Sales pipeline stages add a layer of accountability and make sales goals easier to achieve by breaking the sales process down into small, trackable tasks.

With a pipeline, salespeople are able to see exactly where their money, deals and other sales efforts are at all times. This is vital, given that salespeople are often juggling many sales prospects and deals and can’t afford to let anything slip through the cracks.

It’s also a powerful tool for sales managers who want to collate and analyze data on how well their sales process is working, or not, so that they can optimize it accordingly. As a sales pipeline tracks a salesperson’s activities, it offers visibility into which sales activities are giving a company the greatest return.

“Companies don’t know what their possibilities are,” says Michelle Seger, a partner at Atlanta-based SalesGlobe. “If you can actually look at your activities, how long they’ve been there and what are your conversion rates, it tells you where you are and what’s not working.”

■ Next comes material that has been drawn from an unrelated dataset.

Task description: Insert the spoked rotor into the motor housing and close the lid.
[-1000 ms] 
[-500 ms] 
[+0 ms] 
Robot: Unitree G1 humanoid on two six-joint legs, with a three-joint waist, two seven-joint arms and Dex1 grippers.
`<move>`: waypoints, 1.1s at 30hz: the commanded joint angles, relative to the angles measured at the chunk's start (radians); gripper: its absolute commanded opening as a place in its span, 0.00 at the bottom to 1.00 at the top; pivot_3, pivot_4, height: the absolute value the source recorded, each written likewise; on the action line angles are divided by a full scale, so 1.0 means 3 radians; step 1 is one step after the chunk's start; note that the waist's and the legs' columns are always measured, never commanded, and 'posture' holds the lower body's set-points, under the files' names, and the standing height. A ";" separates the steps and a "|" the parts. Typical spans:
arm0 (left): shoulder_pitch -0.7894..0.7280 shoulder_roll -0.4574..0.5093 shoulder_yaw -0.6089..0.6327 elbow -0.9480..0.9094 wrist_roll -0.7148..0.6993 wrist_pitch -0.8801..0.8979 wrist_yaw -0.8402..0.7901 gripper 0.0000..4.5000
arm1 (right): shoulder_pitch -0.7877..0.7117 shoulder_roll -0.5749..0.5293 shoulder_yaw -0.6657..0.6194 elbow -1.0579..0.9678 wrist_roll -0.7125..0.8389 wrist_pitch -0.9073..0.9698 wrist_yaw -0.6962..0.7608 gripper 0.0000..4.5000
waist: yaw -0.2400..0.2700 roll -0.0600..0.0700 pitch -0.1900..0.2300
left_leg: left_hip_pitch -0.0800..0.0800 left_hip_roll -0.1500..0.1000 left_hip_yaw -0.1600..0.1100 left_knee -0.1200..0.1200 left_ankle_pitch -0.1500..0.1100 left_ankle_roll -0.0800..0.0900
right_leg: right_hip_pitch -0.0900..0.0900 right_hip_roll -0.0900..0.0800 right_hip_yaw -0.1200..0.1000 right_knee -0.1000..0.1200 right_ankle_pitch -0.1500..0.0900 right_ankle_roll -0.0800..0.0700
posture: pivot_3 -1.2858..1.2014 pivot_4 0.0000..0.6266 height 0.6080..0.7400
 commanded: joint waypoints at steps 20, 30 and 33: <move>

What you’ll need before you start building your own pipeline
Given that a sales pipeline is such an important sales tool, you should take care to build it properly. Make sure you have specific information about your company, sales team, existing customers, target audience, target market, product and pricing before you begin assembling one.

Here are some of the basic things you should have on hand before you start building each stage of the sales pipeline:

 

A list of your prospects
The first thing you’ll need is a list of prospects that fit your target audience and ideal customer profile (ICP) that have a need (and budget) for the product or service you’re selling. This list should align with your buyer personas and be as detailed as possible.

This includes names, contact information, their company (including the industry and size of their business), their position at work, whether or not they’re a decision-maker, how you first made contact with them (or vice versa), their pain points and challenges, etc.

If they’re already talking to you, try to assign them a rough pipeline stage. Don’t worry about getting this part wrong as you can adjust these stages later.

Your sales process
A sales process is a clear, structured, step-by-step formula that tells your team exactly what sales activities they need to conduct to close a deal. A good sales process empowers your sales reps to repeatedly win deals simply by following the steps and activities in their workflows.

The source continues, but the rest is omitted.